Fu solo nel 1967, quando mi trasferii a Rio de Janeiro, dove ho studiato per due mesi alla Escola Nacional de Belas Artes (Enba), che cominciai a comprendere quanto fosse urgente raccontare il mio contesto di riferimento. A soli diciannove anni esposi al Museo d’arte Moderna di Salvador di Bahia i miei Volumes Virtuais e Ocupações. Il 1967 è l’anno della realizzazione degli Espaços Virtuais: Cantos, com 44 projetos, nei quali feci aderire la mia partecipazione personale all’opera. Iniziai, infatti, a frequentare comizi e manifestazioni, fino a che nel 1969-70 fui invitato al MAM di Rio a esporre i miei lavori come uno dei cinque finalisti che avrebbero partecipato, in nome del Brasile, alla Biennale di Parigi. Tre ore prima dell’inaugurazione, la polizia militare entrò al museo e ordinò di smantellare tutto, presidiando la mostra. Da quel momento in avanti capii che avrei dovuto reagire e oppormi attraverso il mio lavoro.
Potresti brevemente descrivere come si articolerà la tua prima mostra in un’istituzione italiana? La scelta del titolo sembra definire passaggi retrospettivi più che sottolineare la presenza di una tematica, di una poetica d’insieme?
Amo spesso ripetere che ogni installazione è una biografia. Ogni passaggio ha un’autonomia progettuale, compositiva che rispecchia il tempo e lo spazio della creazione dell’opera. Qui all’Hangar gli spazi per me sono apparsi, fin dalle prime foto ricevute, propizi. Installations è composta, ad esempio, da Para Pedro (1984-1993), pensata rievocando il mio primo figlio, è costituita da due pareti oblique che si restringono fino all’estremità dove sei televisori proiettano un’immagine indistinta e grigia. Amerikka (1991-2013) si sviluppa tra un pavimento di venticinquemila uova di legno e un soffitto sovrastante di cinquantacinquemila proiettili. Atlas (2007) è un omaggio al lavoro Base del Mondo di Piero Manzoni, e consiste in un mio fotoritratto retroilluminato a testa in giù, durante una performance in Danimarca (2007).
Inoltre sarà possibile attraversare Cinza (1984-1986): un pavimento di pezzi di gesso e di carbone disposti in due stanze otticamente distinte, mentre Eureka/Blindhotland (1970-1975) fa sperimentare il peso di duecentouno palle di gomma apparentemente identiche.
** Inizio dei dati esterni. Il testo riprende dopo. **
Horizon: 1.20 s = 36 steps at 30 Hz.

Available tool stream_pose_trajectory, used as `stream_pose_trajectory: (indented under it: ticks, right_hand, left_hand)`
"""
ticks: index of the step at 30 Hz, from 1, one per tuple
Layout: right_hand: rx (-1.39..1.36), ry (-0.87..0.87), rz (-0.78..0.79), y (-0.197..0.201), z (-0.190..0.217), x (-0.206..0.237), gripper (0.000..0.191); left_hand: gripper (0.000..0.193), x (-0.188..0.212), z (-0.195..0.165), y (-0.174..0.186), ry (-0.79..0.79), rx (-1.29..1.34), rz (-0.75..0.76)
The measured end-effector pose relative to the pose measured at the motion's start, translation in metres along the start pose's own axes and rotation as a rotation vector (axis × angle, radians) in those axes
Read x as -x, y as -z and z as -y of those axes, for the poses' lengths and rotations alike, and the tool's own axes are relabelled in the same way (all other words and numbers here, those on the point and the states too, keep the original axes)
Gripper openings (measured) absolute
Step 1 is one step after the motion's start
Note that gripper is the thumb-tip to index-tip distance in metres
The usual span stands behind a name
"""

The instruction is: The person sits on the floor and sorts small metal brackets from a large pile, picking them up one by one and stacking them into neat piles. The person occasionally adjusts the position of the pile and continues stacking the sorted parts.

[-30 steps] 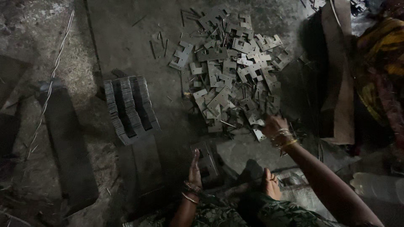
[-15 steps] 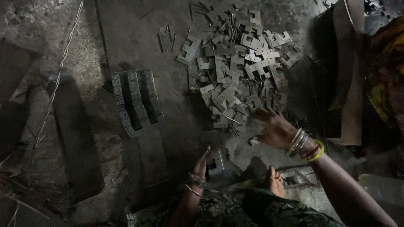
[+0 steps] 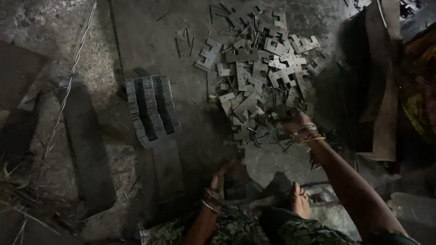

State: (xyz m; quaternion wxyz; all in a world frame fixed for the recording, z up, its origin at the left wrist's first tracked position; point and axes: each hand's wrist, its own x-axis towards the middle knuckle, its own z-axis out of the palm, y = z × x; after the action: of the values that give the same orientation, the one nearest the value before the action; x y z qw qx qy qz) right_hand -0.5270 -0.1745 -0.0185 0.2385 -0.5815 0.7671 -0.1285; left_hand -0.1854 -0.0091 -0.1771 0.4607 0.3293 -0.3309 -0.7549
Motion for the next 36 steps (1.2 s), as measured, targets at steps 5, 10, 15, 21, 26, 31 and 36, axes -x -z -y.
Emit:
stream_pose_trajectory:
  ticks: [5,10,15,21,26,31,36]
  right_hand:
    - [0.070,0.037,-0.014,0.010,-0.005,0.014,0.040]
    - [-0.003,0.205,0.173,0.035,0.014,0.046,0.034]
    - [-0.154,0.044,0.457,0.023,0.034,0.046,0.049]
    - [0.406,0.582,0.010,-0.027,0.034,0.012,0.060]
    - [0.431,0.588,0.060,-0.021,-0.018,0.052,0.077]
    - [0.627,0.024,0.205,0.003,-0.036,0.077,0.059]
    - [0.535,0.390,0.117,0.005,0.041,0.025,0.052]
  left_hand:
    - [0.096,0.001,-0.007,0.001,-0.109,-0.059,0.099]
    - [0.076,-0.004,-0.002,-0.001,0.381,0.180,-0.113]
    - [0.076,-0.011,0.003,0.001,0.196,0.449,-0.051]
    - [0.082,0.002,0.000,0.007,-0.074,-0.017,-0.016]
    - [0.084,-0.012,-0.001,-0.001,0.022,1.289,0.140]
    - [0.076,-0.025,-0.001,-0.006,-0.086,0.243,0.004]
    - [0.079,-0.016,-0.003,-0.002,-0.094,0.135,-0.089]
Abajur (1997-2010), invece, è formato da un cilindro illuminato in movimento con immagini di un veliero coloniale in mezzo al mare mentre il suono di gabbiani in volo aleggia nello spazio. L’ampiezza del mare, i suoi rumori e i suoi significati rivive, alla fine dell’Hangar, in Marlulho (1991-1997), un pontile in legno sospeso su diciassettemila libri aperti su immagini del mare. La tenda di banconote americane (circa seimila) di Olvido (1987-1989), invece, si posa su tre tonnellate d’ossa e settemila candele, installazione esposta per la prima volta al MoMA nel 1990.
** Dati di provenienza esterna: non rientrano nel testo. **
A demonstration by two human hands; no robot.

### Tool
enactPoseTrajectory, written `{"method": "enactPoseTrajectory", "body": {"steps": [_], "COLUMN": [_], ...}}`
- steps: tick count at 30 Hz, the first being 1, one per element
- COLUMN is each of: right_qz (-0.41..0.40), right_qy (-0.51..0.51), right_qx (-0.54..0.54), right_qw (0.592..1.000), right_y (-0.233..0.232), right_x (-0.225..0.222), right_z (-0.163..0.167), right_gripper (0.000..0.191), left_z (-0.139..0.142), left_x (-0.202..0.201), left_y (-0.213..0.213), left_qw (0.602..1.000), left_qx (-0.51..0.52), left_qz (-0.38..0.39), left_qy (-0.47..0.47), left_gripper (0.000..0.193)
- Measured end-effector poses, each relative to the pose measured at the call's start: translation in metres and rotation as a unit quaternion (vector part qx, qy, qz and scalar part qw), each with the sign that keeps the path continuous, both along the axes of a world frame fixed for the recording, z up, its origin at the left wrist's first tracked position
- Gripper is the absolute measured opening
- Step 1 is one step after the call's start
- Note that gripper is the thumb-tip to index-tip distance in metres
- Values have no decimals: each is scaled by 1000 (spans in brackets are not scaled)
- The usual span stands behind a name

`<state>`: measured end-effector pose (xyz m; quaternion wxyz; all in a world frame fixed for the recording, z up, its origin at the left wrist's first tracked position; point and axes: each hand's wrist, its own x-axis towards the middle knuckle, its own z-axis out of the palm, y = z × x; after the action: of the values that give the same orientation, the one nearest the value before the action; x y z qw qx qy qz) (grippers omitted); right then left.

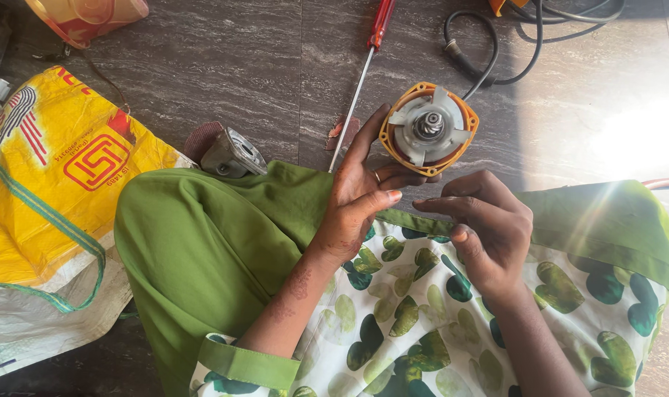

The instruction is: The person sits on the floor and repairs an angle grinder. They remove the sanding disc and gear head, open the motor housing, work on the switch and internal wiring, insert the armature back into the housing, reattach the gear head and disc, and finally handle the power cord.

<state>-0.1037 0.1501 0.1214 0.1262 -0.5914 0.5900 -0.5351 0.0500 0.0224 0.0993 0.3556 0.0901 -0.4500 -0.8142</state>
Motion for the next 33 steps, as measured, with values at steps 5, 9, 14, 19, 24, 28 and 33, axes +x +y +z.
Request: {"method": "enactPoseTrajectory", "body": {"steps": [5,9,14,19,24,28,33], "right_qz": [-102,-84,-94,46,-37,-115,-80], "right_qy": [-55,-128,-131,-64,-11,-115,-208], "right_qx": [1,20,26,-10,-1,-2,21], "right_qw": [993,988,987,997,999,987,975], "right_y": [-4,-7,-3,-3,4,-1,-2], "right_x": [2,-3,-1,15,18,-1,-11], "right_z": [0,1,-2,-7,-1,-1,-5], "right_gripper": [63,74,69,54,59,71,73], "left_z": [-2,-2,-3,-4,-4,-5,-8], "left_x": [-2,-2,-2,-5,-4,-6,-7], "left_y": [1,1,2,2,1,2,2], "left_qw": [1000,1000,1000,1000,999,999,999], "left_qx": [-4,-13,-9,-5,5,11,6], "left_qz": [-7,0,-4,-11,-33,-37,-35], "left_qy": [2,-4,1,25,41,28,36], "left_gripper": [101,100,100,102,102,102,102]}}
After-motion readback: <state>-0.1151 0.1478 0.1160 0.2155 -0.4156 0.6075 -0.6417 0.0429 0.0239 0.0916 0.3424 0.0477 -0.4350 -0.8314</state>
Quali tematiche e periodi rievocano questi lavori di larga scala? E come mai sono stati scelti nel numero esatto di dodici unità?
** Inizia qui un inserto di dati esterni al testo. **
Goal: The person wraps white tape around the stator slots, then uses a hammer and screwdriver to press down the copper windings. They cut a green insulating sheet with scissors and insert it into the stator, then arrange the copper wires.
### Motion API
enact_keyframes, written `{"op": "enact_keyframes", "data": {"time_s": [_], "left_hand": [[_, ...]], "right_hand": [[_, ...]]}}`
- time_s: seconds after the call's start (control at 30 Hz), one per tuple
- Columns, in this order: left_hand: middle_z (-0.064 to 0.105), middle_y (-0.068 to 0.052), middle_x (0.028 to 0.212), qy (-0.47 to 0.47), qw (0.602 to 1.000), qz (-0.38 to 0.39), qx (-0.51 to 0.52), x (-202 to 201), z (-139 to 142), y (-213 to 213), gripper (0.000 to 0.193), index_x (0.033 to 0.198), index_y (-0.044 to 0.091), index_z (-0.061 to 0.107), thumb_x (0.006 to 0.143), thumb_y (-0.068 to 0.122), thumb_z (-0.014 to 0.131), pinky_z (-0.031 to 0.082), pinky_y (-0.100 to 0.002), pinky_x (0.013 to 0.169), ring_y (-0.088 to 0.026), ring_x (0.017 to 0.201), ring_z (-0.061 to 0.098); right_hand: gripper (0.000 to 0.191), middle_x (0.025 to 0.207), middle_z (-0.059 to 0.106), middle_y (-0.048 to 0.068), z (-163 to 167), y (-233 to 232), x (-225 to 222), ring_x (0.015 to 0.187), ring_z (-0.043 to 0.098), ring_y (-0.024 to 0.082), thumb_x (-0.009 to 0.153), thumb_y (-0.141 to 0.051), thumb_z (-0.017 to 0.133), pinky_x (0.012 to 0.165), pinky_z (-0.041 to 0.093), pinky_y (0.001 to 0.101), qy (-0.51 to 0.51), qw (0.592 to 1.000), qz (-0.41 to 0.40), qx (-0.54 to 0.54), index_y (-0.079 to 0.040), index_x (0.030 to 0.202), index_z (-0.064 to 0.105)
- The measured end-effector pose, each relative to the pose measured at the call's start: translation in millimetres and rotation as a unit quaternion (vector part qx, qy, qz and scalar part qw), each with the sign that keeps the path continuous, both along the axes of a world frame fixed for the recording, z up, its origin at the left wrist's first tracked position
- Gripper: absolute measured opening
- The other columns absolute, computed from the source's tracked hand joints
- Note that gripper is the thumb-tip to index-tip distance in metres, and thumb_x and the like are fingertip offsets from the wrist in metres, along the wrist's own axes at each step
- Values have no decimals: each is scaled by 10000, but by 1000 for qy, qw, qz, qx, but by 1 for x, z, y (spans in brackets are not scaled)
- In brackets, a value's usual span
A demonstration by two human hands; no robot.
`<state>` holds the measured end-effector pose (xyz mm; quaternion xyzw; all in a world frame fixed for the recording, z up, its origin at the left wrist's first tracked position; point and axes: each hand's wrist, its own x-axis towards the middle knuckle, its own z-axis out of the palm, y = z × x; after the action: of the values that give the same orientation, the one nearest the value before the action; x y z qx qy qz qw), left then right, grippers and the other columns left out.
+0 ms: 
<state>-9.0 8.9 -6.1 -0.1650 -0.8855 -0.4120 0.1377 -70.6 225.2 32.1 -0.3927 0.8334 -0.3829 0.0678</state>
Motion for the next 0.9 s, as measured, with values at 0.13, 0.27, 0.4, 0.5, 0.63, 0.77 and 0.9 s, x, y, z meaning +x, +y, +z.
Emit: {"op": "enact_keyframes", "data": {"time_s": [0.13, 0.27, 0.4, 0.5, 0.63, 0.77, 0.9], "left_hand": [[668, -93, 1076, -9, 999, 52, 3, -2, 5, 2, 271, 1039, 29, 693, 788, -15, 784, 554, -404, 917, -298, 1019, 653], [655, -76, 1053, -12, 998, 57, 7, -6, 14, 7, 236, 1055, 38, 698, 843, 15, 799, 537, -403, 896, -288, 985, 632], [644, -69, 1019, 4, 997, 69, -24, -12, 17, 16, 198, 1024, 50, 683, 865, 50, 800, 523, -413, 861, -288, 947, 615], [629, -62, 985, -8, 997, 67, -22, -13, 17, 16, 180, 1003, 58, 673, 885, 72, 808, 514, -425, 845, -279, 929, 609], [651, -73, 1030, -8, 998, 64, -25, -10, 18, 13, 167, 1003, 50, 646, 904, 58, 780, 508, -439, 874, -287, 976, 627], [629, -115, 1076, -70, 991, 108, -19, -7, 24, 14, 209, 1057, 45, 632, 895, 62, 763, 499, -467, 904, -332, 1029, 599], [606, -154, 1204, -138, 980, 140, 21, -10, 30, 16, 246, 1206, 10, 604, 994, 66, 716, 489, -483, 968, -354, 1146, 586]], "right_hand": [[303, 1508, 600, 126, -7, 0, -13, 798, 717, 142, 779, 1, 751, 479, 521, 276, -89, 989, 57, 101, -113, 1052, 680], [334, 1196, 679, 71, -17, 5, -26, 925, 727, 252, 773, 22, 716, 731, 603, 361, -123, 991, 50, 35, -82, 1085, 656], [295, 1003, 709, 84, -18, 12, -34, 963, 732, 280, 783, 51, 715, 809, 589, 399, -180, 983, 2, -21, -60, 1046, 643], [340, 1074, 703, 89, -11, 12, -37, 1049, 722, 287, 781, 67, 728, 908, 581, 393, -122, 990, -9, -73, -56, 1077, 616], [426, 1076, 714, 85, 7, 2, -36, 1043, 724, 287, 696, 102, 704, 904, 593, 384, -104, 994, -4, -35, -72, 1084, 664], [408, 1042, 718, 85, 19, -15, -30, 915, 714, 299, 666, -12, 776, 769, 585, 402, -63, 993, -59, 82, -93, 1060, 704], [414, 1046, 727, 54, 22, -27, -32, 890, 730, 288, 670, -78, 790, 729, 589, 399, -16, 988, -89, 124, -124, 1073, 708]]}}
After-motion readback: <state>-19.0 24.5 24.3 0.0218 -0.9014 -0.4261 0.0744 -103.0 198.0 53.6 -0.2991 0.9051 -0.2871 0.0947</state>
I lavori si inseriscono in un periodo che va dal 1969 al 2010 e sono interamente adattati per relazionarsi allo spazio dell’Hangar. Ogni lavoro non ha un approccio sistematico che lo accompagni, ma è, piuttosto, legato a una singola reminiscenza. A una traccia mnestica che io cerco di riprodurre e di trasmettere al visitatore, portandolo a rivivere la medesima esperienza sensoriale, al di là di ogni periodo storico. Per quanto riguarda il numero dodici, beh, è solo un numero, nulla di più.
Negli Anni Settanta quanto New York City si è rivelata fondamentale per il tuo percorso artistico? E dove immagini oggi la tua madrepatria ideale?
Nel 1970 fui contattato per partecipare a una mostra d’arte concettuale, la mia prima occasione internazionale, tenutasi al Museum of Modern Art di New York, dal titolo Information. Presentai due Insertions into Ideological Circuits, lavori che ho realizzato nel periodo politico e ideologico più cupo per il Brasile. Avevamo subito ventuno lunghi anni di regime, di repressione politico-militare, ci sentivamo isolati, impotenti e arrabbiati. Presentai The Coca-Cola Project e Cédula detta anche Banknote Project inviando una lettera che iniziava così: “Mi trovo in questa mostra né per difendere una carriera, né per difendere una nazionalità”. Nei lavori che presentai a Information esploravo la nozione di circolazione dei beni e lo scambio delle merci visti attraverso le informazioni sul benessere veicolate dall’ideologia dominante.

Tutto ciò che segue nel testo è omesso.